At the end of season 2 of The Mandalorian (which aired in December 2020, so spoiler alerts are meaningless but here we are), a DeepFaked CGI version of Luke Skywalker makes a surprising appearance to recruit the young Grogu for his upcoming Jedi revival scheme. It was both a cool and creepy moment, with the impressive digital imaging nestling way too comfortably in the heart of the Uncanny Valley. It was so ineffably unsettling that a random YouTuber tried to fix the scene himself — and did such a good job that Disney hired him.

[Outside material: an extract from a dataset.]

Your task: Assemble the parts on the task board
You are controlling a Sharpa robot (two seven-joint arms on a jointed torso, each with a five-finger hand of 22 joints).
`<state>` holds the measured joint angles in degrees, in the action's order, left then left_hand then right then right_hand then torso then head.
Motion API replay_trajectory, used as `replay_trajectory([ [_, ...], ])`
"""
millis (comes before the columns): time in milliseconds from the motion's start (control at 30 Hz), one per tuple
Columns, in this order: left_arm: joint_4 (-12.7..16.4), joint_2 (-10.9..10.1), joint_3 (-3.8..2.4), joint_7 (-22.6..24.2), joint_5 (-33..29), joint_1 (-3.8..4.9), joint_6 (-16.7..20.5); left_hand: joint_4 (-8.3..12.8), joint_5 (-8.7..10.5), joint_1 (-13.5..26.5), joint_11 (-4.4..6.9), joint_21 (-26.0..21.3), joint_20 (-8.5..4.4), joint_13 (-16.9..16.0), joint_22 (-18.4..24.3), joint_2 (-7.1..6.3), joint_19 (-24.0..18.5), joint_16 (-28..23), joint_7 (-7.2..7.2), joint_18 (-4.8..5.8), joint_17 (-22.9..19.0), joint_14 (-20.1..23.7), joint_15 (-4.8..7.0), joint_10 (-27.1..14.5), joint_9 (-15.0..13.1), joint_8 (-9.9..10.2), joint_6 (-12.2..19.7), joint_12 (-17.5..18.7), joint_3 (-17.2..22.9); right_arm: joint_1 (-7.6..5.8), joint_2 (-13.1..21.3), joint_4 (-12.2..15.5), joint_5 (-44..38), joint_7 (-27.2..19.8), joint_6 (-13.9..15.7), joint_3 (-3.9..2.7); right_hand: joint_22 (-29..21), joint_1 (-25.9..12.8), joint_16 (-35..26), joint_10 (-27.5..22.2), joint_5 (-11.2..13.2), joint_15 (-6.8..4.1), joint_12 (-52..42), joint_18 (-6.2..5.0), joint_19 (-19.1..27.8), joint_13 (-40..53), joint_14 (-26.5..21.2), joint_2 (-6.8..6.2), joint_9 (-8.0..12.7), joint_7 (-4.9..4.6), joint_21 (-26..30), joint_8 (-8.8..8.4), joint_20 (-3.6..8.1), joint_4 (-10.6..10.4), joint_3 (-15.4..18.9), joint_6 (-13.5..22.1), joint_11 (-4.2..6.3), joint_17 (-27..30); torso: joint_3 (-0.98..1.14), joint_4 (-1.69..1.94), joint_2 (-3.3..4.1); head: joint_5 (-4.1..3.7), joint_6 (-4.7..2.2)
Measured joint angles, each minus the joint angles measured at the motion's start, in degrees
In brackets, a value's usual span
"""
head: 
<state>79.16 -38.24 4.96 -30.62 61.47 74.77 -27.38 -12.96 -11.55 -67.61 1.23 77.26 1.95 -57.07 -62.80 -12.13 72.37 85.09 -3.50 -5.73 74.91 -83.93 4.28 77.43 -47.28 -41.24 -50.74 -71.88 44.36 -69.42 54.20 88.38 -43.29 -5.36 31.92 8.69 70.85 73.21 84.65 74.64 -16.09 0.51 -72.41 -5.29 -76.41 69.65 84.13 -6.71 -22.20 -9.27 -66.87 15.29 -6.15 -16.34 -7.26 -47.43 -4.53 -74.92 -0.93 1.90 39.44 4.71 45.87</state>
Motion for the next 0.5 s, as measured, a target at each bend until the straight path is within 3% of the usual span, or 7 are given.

When CGI DeepFake Luke Skywalker returned in The Book of Boba Fett, his robotic performance was noticeably more convincing. But there was something about his voice that was still … off. (In my group chat with my friends about the show, it was the first thing I commented on.) There was apparently a good reason for that: it was made entirely with AI. From Esquire:
Hamill didn't record lines for The Mandalorian, according to Jon Favreau. In Disney Gallery: Star Wars: The Mandalorian, he revealed, "Something people didn't realize is that his voice isn't real. His voice, the young Luke Skywalker voice, is completely synthesized using an application called Respeecher."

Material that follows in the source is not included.